Records contained in a dataset:
=-=-=

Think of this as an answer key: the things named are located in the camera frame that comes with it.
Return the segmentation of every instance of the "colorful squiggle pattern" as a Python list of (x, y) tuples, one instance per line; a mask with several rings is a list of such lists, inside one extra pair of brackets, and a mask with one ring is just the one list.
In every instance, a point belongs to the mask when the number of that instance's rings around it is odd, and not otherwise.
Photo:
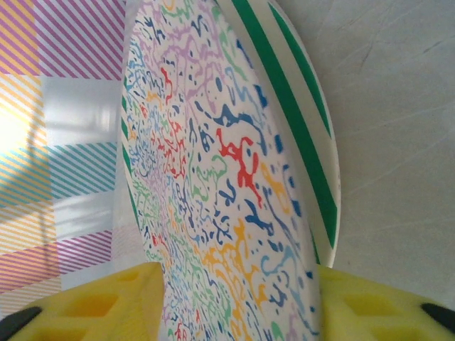
[(218, 6), (144, 3), (124, 85), (127, 177), (146, 255), (163, 264), (169, 339), (317, 339), (303, 203), (267, 98)]

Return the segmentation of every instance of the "black rubber tip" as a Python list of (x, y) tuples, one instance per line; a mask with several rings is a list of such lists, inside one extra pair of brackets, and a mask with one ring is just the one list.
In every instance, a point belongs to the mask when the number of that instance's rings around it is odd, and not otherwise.
[(455, 311), (433, 303), (423, 303), (421, 307), (433, 320), (455, 334)]
[(43, 309), (39, 307), (30, 307), (6, 316), (0, 321), (0, 341), (7, 341), (12, 338), (19, 330), (38, 316), (41, 311)]

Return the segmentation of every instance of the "square hole in foam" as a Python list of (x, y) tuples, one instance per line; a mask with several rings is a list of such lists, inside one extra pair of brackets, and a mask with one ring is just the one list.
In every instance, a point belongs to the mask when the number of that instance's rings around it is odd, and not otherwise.
[(117, 302), (118, 296), (112, 294), (87, 295), (76, 298), (65, 309), (64, 316), (73, 318), (105, 316)]
[(85, 330), (48, 328), (37, 332), (31, 341), (82, 341), (85, 333)]
[(128, 272), (126, 274), (122, 274), (119, 276), (117, 279), (120, 282), (131, 282), (134, 281), (136, 278), (139, 277), (139, 274), (137, 272)]
[(372, 330), (373, 335), (378, 341), (430, 341), (421, 330), (410, 328), (407, 326), (403, 327), (381, 327)]
[(344, 301), (359, 316), (391, 316), (399, 311), (387, 297), (373, 294), (346, 295)]

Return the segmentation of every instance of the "green stripe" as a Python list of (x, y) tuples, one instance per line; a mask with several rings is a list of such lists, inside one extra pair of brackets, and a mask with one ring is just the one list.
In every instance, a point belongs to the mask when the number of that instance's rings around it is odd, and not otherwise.
[(123, 150), (123, 159), (125, 160), (125, 163), (127, 164), (128, 173), (131, 175), (131, 161), (129, 160), (127, 150), (125, 149), (125, 146), (123, 146), (123, 145), (122, 145), (122, 150)]
[(139, 218), (137, 217), (136, 204), (134, 203), (133, 195), (131, 193), (131, 190), (129, 189), (129, 185), (128, 185), (128, 193), (129, 193), (129, 201), (131, 201), (131, 205), (133, 207), (134, 217), (136, 218), (137, 227), (139, 228)]
[(127, 112), (127, 100), (122, 96), (122, 107), (125, 112)]
[(327, 133), (330, 137), (332, 137), (332, 134), (330, 132), (330, 126), (328, 124), (326, 108), (324, 107), (322, 95), (319, 92), (318, 83), (316, 81), (316, 78), (314, 77), (313, 71), (311, 70), (310, 64), (308, 63), (308, 60), (306, 60), (304, 52), (300, 48), (299, 43), (294, 37), (294, 34), (292, 34), (291, 30), (289, 30), (286, 21), (284, 21), (283, 17), (279, 15), (277, 10), (271, 4), (269, 4), (269, 7), (272, 10), (275, 20), (277, 21), (278, 26), (281, 28), (284, 37), (286, 38), (286, 42), (288, 43), (289, 48), (291, 49), (292, 55), (294, 55), (294, 58), (297, 64), (299, 65), (300, 72), (302, 76), (304, 76), (305, 82), (308, 85), (311, 96), (313, 96), (314, 102), (316, 103), (316, 107), (318, 108), (319, 115), (321, 115), (321, 119), (322, 122), (324, 123), (324, 126), (326, 127)]
[(123, 134), (125, 135), (125, 137), (128, 140), (128, 127), (127, 127), (127, 124), (125, 123), (125, 121), (123, 119), (122, 119), (122, 131), (123, 131)]
[(300, 112), (299, 105), (287, 82), (286, 76), (279, 64), (265, 32), (257, 20), (254, 11), (248, 1), (232, 0), (240, 15), (252, 41), (256, 47), (262, 64), (269, 76), (270, 82), (277, 94), (279, 103), (286, 115), (292, 134), (299, 147), (301, 157), (304, 160), (306, 171), (310, 177), (316, 200), (321, 211), (322, 219), (326, 228), (328, 240), (334, 248), (336, 237), (337, 207), (332, 198), (330, 188), (324, 175), (321, 162), (319, 161), (316, 148), (311, 140), (308, 127)]
[(318, 249), (316, 248), (316, 243), (314, 242), (313, 232), (311, 232), (311, 241), (313, 242), (313, 249), (314, 249), (314, 256), (316, 256), (316, 263), (320, 264), (321, 261), (319, 260)]

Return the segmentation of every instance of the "pink diagonal stripes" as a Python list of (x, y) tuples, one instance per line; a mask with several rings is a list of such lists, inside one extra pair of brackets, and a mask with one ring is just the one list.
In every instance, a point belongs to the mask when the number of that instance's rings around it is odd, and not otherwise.
[(36, 0), (34, 4), (44, 75), (120, 79), (124, 1)]
[(0, 256), (0, 294), (111, 259), (112, 233), (64, 239)]
[(0, 72), (38, 75), (38, 44), (33, 5), (26, 0), (0, 1)]

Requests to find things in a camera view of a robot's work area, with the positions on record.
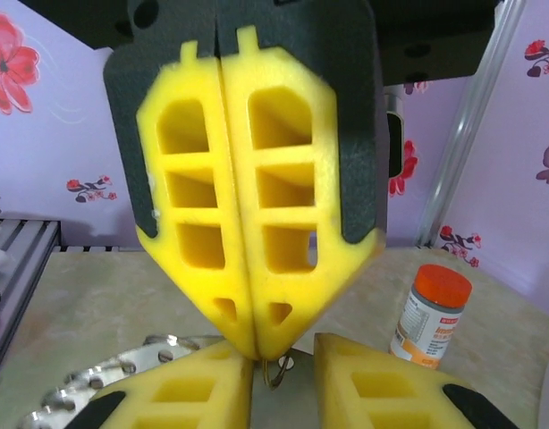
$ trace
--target table
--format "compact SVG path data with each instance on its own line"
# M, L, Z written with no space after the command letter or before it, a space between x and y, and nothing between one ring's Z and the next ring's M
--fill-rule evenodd
M444 252L386 250L295 347L312 351L314 332L335 332L387 350L416 271L428 263L474 285L440 370L471 383L521 429L535 429L549 316ZM66 374L151 333L217 330L145 253L54 253L0 373L0 429L14 428Z

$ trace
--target bottle label
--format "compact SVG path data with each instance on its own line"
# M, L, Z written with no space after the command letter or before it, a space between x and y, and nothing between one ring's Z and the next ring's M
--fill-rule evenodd
M390 352L398 358L437 368L461 312L445 313L421 302L413 291L396 326Z

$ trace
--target keyring
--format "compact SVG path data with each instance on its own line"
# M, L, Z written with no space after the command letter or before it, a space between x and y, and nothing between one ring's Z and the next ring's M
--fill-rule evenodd
M266 386L268 386L271 391L276 389L283 381L284 373L286 373L286 367L289 365L290 359L289 356L284 357L281 369L273 380L271 380L271 376L268 373L268 361L263 360L263 378L265 379Z

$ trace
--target orange lid
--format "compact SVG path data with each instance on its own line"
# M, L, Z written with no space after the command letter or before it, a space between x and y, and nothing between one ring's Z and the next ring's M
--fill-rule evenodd
M439 306L461 308L468 302L471 283L459 273L441 265L422 265L415 280L416 290Z

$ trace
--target yellow foam
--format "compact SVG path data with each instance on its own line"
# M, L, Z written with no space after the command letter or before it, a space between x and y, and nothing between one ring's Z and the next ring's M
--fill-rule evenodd
M323 429L471 429L443 394L462 381L331 333L315 337Z
M334 91L283 49L259 49L254 27L238 39L220 62L184 44L140 107L159 235L138 234L242 354L274 360L384 238L342 238Z
M93 400L126 393L102 429L247 429L252 378L252 361L222 341L110 384Z
M259 355L280 357L383 248L341 235L334 91L283 49L239 29L222 58L226 111ZM308 239L317 234L317 264Z
M241 220L233 186L219 62L197 43L165 66L137 113L159 233L143 248L249 358L255 346Z

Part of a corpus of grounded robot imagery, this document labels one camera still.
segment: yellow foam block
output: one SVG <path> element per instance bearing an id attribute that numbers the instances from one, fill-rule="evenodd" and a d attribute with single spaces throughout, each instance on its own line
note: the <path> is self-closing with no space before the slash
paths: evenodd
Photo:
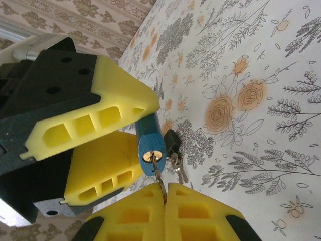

=-=-=

# [EXERCISE BRIEF]
Every record, from top to bottom, gets written out exactly; no picture goes into the copy.

# [FINISHED TASK]
Think of this as an answer key: the things named are located in the camera frame that comes with it.
Return the segmentation of every instance of the "colorful squiggle pattern" as a Python list of (x, y) tuples, one instance per line; a mask with several rings is a list of such lists, inside one extra pair of brackets, and a mask with one ring is just the one list.
In every instance, a point belongs to the mask when the number of that instance's rings around it is odd, and not otherwise.
Photo:
[(218, 6), (144, 3), (124, 85), (127, 177), (146, 255), (163, 264), (169, 339), (317, 339), (303, 203), (267, 98)]

Return the segmentation of every instance of the "black rubber tip" as a Python list of (x, y) tuples, one instance per line; a mask with several rings is a list of such lists, inside one extra pair of brackets, and a mask with one ring is just the one list.
In every instance, a point belongs to the mask when the number of that instance's rings around it is odd, and not otherwise.
[(455, 311), (433, 303), (423, 303), (421, 307), (433, 320), (455, 334)]
[(43, 309), (39, 307), (30, 307), (6, 316), (0, 321), (0, 341), (7, 341), (12, 338), (19, 330), (38, 316), (41, 311)]

Return the segmentation of every instance of the "square hole in foam" as a Python list of (x, y) tuples, one instance per line; a mask with several rings is a list of such lists, inside one extra pair of brackets, and a mask with one ring is just the one list.
In every instance, a point belongs to the mask when the number of that instance's rings around it is odd, and not otherwise.
[(117, 302), (118, 296), (112, 294), (87, 295), (76, 298), (65, 309), (64, 316), (73, 318), (105, 316)]
[(85, 330), (48, 328), (37, 332), (31, 341), (82, 341), (85, 333)]
[(128, 272), (126, 274), (122, 274), (119, 276), (117, 279), (120, 282), (131, 282), (134, 281), (136, 278), (139, 277), (139, 274), (137, 272)]
[(372, 330), (373, 335), (378, 341), (430, 341), (421, 330), (410, 328), (407, 326), (403, 327), (381, 327)]
[(344, 301), (359, 316), (391, 316), (399, 311), (387, 297), (373, 294), (346, 295)]

Return the segmentation of every instance of the "green stripe" as a Python list of (x, y) tuples, one instance per line; a mask with several rings is a list of such lists, inside one extra pair of brackets, and a mask with one ring is just the one list.
In every instance, a point belongs to the mask when the number of that instance's rings around it is odd, and not otherwise.
[(123, 150), (123, 159), (125, 160), (125, 163), (127, 164), (128, 173), (131, 175), (131, 161), (129, 160), (127, 150), (125, 149), (125, 146), (123, 146), (123, 145), (122, 145), (122, 150)]
[(139, 218), (137, 217), (136, 204), (134, 203), (133, 195), (131, 193), (131, 190), (129, 189), (129, 185), (128, 185), (128, 193), (129, 193), (129, 201), (131, 201), (131, 205), (133, 207), (134, 217), (136, 218), (137, 227), (139, 228)]
[(127, 112), (127, 100), (122, 96), (122, 107), (125, 112)]
[(327, 133), (330, 137), (332, 137), (332, 134), (330, 132), (330, 126), (328, 124), (326, 108), (324, 107), (322, 95), (319, 92), (318, 83), (316, 81), (316, 78), (314, 77), (313, 71), (311, 70), (310, 64), (308, 63), (308, 60), (306, 60), (304, 52), (300, 48), (299, 43), (294, 37), (294, 34), (292, 34), (291, 30), (289, 30), (286, 21), (284, 21), (283, 17), (279, 15), (277, 10), (271, 4), (269, 4), (269, 7), (272, 10), (275, 20), (277, 21), (278, 26), (281, 28), (284, 37), (286, 38), (286, 42), (288, 43), (289, 48), (291, 49), (292, 55), (294, 55), (294, 58), (297, 64), (299, 65), (300, 72), (302, 76), (304, 76), (305, 82), (308, 85), (311, 96), (313, 96), (314, 102), (316, 103), (316, 107), (318, 108), (319, 115), (321, 115), (321, 119), (322, 122), (324, 123), (324, 126), (326, 127)]
[(123, 134), (125, 135), (125, 137), (128, 140), (128, 127), (127, 127), (127, 124), (125, 123), (125, 121), (123, 119), (122, 119), (122, 131), (123, 131)]
[(300, 112), (299, 105), (287, 82), (286, 76), (279, 64), (265, 32), (257, 20), (254, 11), (248, 1), (232, 0), (240, 15), (252, 41), (256, 47), (262, 64), (269, 76), (270, 82), (277, 94), (279, 103), (286, 115), (292, 134), (299, 147), (301, 157), (304, 160), (306, 171), (310, 177), (316, 200), (321, 211), (322, 219), (326, 228), (328, 240), (334, 248), (336, 237), (337, 207), (332, 198), (330, 188), (324, 175), (321, 162), (319, 161), (316, 148), (311, 140), (308, 127)]
[(318, 249), (316, 248), (316, 243), (314, 242), (313, 232), (311, 232), (311, 241), (313, 242), (313, 249), (314, 249), (314, 256), (316, 256), (316, 263), (320, 264), (321, 261), (319, 260)]

Return the segmentation of every instance of the "pink diagonal stripes" as a Python list of (x, y) tuples, one instance per line; a mask with several rings is a list of such lists, inside one extra pair of brackets, and a mask with one ring is just the one list.
In every instance, a point belongs to the mask when the number of that instance's rings around it is odd, and not otherwise.
[(36, 0), (34, 4), (44, 75), (120, 79), (124, 1)]
[(0, 256), (0, 294), (111, 259), (112, 233), (64, 239)]
[(0, 72), (38, 75), (38, 44), (33, 5), (26, 0), (0, 1)]

Requests to find things in a camera view of a robot's work area, with the positions on record.
$ trace
--target table
--format "compact SVG path data with each instance on its own line"
# M, L, Z written with no space after the command letter or before it, a space between x and y, and nothing between one ring's Z and the next ring's M
--fill-rule evenodd
M444 252L386 250L295 347L312 351L314 332L335 332L387 350L416 271L428 263L474 285L440 370L471 383L521 429L535 429L549 316ZM66 374L151 333L217 330L145 253L54 253L0 373L0 429L14 428Z

$ trace
--target bottle label
--format "compact SVG path data with each instance on its own line"
# M, L, Z written with no space after the command letter or before it, a space between x and y, and nothing between one ring's Z and the next ring's M
--fill-rule evenodd
M390 352L398 358L437 368L461 312L445 313L421 302L413 291L396 326Z

$ trace
--target keyring
--format "compact SVG path data with each instance on its own line"
# M, L, Z written with no space after the command letter or before it, a space between x and y, and nothing between one ring's Z and the next ring's M
--fill-rule evenodd
M266 386L268 386L271 391L276 389L283 381L284 373L286 373L286 367L289 365L290 359L289 356L284 357L281 369L273 380L271 380L271 376L268 373L268 361L263 360L263 378L265 379Z

$ trace
--target orange lid
--format "compact SVG path data with each instance on its own line"
# M, L, Z written with no space after the command letter or before it, a space between x and y, and nothing between one ring's Z and the next ring's M
--fill-rule evenodd
M439 306L461 308L468 302L471 283L459 273L441 265L422 265L415 280L416 290Z

$ trace
--target yellow foam
--format "compact SVG path data with each instance on its own line"
# M, L, Z written with no space after the command letter or before it, a space between x and y, and nothing between one ring's Z and the next ring's M
--fill-rule evenodd
M323 429L471 429L443 394L462 381L331 333L315 337Z
M334 91L283 49L259 49L254 27L238 39L220 62L184 44L140 107L159 235L138 234L242 354L274 360L384 238L342 238Z
M93 400L126 393L102 429L247 429L252 378L252 361L222 341L110 384Z
M259 355L280 357L383 248L341 235L334 91L283 49L239 29L222 58L226 111ZM308 239L317 234L317 264Z
M241 220L233 186L219 62L197 43L165 66L137 113L159 233L143 248L249 358L255 346Z

Part of a corpus of grounded robot imagery, this document labels one camera still.
segment: yellow foam block
output: one SVG <path> element per instance bearing an id attribute that numbers the instances from one, fill-rule="evenodd" and a d attribute with single spaces throughout, each instance on its own line
note: the <path> is self-closing with no space before the slash
paths: evenodd
Photo:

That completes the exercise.